(Excerpts from a dataset)
----

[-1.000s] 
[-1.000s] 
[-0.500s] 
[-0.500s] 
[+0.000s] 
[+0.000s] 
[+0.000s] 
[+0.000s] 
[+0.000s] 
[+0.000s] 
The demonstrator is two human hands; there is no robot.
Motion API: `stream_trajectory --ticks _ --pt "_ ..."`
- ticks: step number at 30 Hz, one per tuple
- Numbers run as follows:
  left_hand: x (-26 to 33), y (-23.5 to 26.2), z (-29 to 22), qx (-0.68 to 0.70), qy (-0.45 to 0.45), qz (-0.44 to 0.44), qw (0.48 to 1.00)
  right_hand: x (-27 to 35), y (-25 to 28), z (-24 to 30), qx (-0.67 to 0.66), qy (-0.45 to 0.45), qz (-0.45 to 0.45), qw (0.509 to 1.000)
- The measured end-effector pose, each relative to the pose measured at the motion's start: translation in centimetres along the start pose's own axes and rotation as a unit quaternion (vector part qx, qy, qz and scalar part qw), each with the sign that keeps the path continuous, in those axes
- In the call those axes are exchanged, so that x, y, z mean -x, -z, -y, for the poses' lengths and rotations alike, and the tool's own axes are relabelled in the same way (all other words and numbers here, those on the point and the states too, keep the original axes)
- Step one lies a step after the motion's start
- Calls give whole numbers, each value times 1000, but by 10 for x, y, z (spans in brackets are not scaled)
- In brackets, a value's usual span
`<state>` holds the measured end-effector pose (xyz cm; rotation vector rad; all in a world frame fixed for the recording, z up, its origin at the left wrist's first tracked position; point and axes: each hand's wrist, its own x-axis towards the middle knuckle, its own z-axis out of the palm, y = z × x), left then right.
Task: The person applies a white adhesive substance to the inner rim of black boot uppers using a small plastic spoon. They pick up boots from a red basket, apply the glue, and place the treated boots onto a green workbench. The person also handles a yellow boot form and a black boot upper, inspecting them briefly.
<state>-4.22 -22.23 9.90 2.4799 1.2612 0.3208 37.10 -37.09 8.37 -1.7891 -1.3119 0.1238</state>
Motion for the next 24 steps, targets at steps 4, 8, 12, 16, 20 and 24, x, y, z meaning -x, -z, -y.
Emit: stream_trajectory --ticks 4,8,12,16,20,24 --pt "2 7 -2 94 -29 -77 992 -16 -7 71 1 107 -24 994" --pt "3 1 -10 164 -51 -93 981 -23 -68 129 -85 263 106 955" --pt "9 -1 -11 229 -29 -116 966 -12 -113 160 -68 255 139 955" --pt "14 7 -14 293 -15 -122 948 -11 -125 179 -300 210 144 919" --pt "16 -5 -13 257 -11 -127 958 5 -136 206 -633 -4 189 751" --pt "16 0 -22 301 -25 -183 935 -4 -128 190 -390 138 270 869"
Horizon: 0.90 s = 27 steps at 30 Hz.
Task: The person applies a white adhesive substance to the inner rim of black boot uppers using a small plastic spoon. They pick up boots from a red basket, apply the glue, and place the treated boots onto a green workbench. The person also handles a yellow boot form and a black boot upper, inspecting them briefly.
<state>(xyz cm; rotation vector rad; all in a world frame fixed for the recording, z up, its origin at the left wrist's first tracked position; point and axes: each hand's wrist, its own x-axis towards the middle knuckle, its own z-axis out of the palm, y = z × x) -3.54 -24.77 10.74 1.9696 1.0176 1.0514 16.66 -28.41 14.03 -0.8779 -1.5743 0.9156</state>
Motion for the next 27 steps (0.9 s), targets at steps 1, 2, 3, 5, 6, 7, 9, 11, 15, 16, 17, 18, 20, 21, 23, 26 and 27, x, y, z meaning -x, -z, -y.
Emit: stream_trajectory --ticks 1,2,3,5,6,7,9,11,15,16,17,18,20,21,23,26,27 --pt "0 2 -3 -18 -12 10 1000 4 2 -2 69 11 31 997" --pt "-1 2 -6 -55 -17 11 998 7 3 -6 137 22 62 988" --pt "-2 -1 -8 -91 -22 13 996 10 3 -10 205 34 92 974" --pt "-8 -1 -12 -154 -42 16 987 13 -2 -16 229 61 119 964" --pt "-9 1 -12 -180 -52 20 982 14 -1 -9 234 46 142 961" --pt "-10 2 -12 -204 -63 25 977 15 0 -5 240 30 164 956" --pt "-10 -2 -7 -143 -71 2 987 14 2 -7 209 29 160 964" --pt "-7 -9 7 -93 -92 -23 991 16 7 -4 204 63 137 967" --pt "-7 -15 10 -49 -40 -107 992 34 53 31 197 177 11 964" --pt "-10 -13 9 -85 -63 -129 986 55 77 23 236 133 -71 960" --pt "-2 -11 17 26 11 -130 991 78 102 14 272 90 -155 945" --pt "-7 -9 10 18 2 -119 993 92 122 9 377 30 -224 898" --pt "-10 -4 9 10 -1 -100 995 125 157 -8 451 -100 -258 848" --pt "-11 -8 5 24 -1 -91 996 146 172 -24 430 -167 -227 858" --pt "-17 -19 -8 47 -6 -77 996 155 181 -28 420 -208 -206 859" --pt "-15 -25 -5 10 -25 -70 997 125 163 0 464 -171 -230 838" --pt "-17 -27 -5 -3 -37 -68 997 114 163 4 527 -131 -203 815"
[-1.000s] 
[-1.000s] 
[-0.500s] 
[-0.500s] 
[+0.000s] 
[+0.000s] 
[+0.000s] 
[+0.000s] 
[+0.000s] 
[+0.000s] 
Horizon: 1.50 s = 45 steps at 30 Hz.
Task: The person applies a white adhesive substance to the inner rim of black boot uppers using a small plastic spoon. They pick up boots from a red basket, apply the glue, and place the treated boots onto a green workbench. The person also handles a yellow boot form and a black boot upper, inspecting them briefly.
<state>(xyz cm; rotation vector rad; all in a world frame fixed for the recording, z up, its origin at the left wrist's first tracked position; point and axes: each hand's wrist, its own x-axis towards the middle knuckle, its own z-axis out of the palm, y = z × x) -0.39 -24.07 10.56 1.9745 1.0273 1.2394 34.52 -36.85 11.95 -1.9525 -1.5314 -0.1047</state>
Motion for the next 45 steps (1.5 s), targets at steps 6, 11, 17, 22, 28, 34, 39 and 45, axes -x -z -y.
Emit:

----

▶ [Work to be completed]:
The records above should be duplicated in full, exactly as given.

▶ [Solution to the exercise]:
[-1.000s] 
[-1.000s] 
[-0.500s] 
[-0.500s] 
[+0.000s] 
[+0.000s] 
[+0.000s] 
[+0.000s] 
[+0.000s] 
[+0.000s] 
The demonstrator is two human hands; there is no robot.
Motion API: `stream_trajectory --ticks _ --pt "_ ..."`
- ticks: step number at 30 Hz, one per tuple
- Numbers run as follows:
  left_hand: x (-26 to 33), y (-23.5 to 26.2), z (-29 to 22), qx (-0.68 to 0.70), qy (-0.45 to 0.45), qz (-0.44 to 0.44), qw (0.48 to 1.00)
  right_hand: x (-27 to 35), y (-25 to 28), z (-24 to 30), qx (-0.67 to 0.66), qy (-0.45 to 0.45), qz (-0.45 to 0.45), qw (0.509 to 1.000)
- The measured end-effector pose, each relative to the pose measured at the motion's start: translation in centimetres along the start pose's own axes and rotation as a unit quaternion (vector part qx, qy, qz and scalar part qw), each with the sign that keeps the path continuous, in those axes
- In the call those axes are exchanged, so that x, y, z mean -x, -z, -y, for the poses' lengths and rotations alike, and the tool's own axes are relabelled in the same way (all other words and numbers here, those on the point and the states too, keep the original axes)
- Step one lies a step after the motion's start
- Calls give whole numbers, each value times 1000, but by 10 for x, y, z (spans in brackets are not scaled)
- In brackets, a value's usual span
`<state>` holds the measured end-effector pose (xyz cm; rotation vector rad; all in a world frame fixed for the recording, z up, its origin at the left wrist's first tracked position; point and axes: each hand's wrist, its own x-axis towards the middle knuckle, its own z-axis out of the palm, y = z × x), left then right.
Task: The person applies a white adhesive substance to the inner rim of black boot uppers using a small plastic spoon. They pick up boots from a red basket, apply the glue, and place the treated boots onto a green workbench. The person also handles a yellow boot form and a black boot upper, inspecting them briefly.
<state>-4.22 -22.23 9.90 2.4799 1.2612 0.3208 37.10 -37.09 8.37 -1.7891 -1.3119 0.1238</state>
Motion for the next 24 steps, targets at steps 4, 8, 12, 16, 20 and 24, x, y, z meaning -x, -z, -y.
Emit: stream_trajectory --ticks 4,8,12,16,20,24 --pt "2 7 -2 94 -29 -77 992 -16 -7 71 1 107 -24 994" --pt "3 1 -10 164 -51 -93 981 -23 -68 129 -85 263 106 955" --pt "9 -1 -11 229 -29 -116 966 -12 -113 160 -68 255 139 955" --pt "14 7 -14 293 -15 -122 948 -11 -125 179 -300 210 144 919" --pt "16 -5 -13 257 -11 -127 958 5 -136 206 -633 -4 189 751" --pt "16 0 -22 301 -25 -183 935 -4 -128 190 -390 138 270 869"
Horizon: 0.90 s = 27 steps at 30 Hz.
Task: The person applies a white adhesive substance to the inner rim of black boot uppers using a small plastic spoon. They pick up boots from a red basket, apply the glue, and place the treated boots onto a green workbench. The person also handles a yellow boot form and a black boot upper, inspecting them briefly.
<state>(xyz cm; rotation vector rad; all in a world frame fixed for the recording, z up, its origin at the left wrist's first tracked position; point and axes: each hand's wrist, its own x-axis towards the middle knuckle, its own z-axis out of the palm, y = z × x) -3.54 -24.77 10.74 1.9696 1.0176 1.0514 16.66 -28.41 14.03 -0.8779 -1.5743 0.9156</state>
Motion for the next 27 steps (0.9 s), targets at steps 1, 2, 3, 5, 6, 7, 9, 11, 15, 16, 17, 18, 20, 21, 23, 26 and 27, x, y, z meaning -x, -z, -y.
Emit: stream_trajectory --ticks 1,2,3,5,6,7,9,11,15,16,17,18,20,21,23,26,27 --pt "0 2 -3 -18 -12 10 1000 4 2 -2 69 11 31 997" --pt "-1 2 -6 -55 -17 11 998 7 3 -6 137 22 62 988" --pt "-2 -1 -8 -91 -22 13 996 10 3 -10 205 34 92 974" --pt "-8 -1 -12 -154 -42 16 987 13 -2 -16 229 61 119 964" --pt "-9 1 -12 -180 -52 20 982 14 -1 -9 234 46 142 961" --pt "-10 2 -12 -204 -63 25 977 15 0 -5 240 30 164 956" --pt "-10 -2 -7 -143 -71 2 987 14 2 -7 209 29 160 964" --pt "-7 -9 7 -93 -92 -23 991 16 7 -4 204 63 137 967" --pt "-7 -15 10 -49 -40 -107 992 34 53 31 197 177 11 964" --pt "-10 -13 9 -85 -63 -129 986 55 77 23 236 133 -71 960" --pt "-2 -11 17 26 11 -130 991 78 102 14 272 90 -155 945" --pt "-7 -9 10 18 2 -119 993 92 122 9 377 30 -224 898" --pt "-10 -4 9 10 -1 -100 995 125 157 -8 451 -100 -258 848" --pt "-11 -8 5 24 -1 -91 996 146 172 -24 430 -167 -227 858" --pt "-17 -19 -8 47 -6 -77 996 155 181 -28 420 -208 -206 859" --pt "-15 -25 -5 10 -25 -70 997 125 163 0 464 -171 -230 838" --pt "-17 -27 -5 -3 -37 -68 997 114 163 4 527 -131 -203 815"
[-1.000s] 
[-1.000s] 
[-0.500s] 
[-0.500s] 
[+0.000s] 
[+0.000s] 
[+0.000s] 
[+0.000s] 
[+0.000s] 
[+0.000s] 
Horizon: 1.50 s = 45 steps at 30 Hz.
Task: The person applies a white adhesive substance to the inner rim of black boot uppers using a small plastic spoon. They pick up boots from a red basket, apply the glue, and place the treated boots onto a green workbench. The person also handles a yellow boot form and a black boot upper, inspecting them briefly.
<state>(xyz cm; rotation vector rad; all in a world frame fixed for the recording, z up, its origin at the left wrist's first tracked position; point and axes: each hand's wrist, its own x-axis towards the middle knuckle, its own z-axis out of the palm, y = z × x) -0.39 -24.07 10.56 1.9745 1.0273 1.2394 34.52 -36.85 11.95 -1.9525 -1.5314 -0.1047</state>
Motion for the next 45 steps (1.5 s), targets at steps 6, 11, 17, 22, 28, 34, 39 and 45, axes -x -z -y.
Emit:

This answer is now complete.